_ABOUT THIS EXERCISE_.
Return the listing below word for word.

-- GIVEN MATERIAL follows --

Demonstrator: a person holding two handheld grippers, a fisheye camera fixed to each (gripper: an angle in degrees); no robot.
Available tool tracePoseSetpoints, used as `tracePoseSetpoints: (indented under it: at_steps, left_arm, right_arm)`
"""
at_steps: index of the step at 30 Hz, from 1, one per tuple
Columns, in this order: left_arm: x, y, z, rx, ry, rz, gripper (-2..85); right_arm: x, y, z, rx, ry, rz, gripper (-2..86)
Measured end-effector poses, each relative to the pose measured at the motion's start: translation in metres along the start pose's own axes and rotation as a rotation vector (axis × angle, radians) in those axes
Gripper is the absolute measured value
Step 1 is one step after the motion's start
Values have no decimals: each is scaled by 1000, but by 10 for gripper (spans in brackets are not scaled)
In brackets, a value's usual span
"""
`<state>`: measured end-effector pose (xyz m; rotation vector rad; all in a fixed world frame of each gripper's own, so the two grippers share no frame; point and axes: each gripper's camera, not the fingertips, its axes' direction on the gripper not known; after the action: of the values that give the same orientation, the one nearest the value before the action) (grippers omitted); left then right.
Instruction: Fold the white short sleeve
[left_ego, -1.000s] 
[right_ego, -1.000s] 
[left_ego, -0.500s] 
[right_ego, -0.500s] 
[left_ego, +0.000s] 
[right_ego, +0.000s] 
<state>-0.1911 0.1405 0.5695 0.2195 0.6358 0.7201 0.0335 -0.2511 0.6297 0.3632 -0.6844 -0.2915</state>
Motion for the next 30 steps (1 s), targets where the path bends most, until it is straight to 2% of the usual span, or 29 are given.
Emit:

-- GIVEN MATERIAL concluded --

_RESPONSE_.
Demonstrator: a person holding two handheld grippers, a fisheye camera fixed to each (gripper: an angle in degrees); no robot.
Available tool tracePoseSetpoints, used as `tracePoseSetpoints: (indented under it: at_steps, left_arm, right_arm)`
"""
at_steps: index of the step at 30 Hz, from 1, one per tuple
Columns, in this order: left_arm: x, y, z, rx, ry, rz, gripper (-2..85); right_arm: x, y, z, rx, ry, rz, gripper (-2..86)
Measured end-effector poses, each relative to the pose measured at the motion's start: translation in metres along the start pose's own axes and rotation as a rotation vector (axis × angle, radians) in those axes
Gripper is the absolute measured value
Step 1 is one step after the motion's start
Values have no decimals: each is scaled by 1000, but by 10 for gripper (spans in brackets are not scaled)
In brackets, a value's usual span
"""
`<state>`: measured end-effector pose (xyz m; rotation vector rad; all in a fixed world frame of each gripper's own, so the two grippers share no frame; point and axes: each gripper's camera, not the fingertips, its axes' direction on the gripper not known; after the action: of the values that give the same orientation, the one nearest the value before the action) (grippers omitted); left then right.
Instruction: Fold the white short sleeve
[left_ego, -1.000s] 
[right_ego, -1.000s] 
[left_ego, -0.500s] 
[right_ego, -0.500s] 
[left_ego, +0.000s] 
[right_ego, +0.000s] 
<state>-0.1911 0.1405 0.5695 0.2195 0.6358 0.7201 0.0335 -0.2511 0.6297 0.3632 -0.6844 -0.2915</state>
Motion for the next 30 steps (1 s), targets where the path bends most, until it is straight to 2% of the usual span, or 29 are given.
Emit:

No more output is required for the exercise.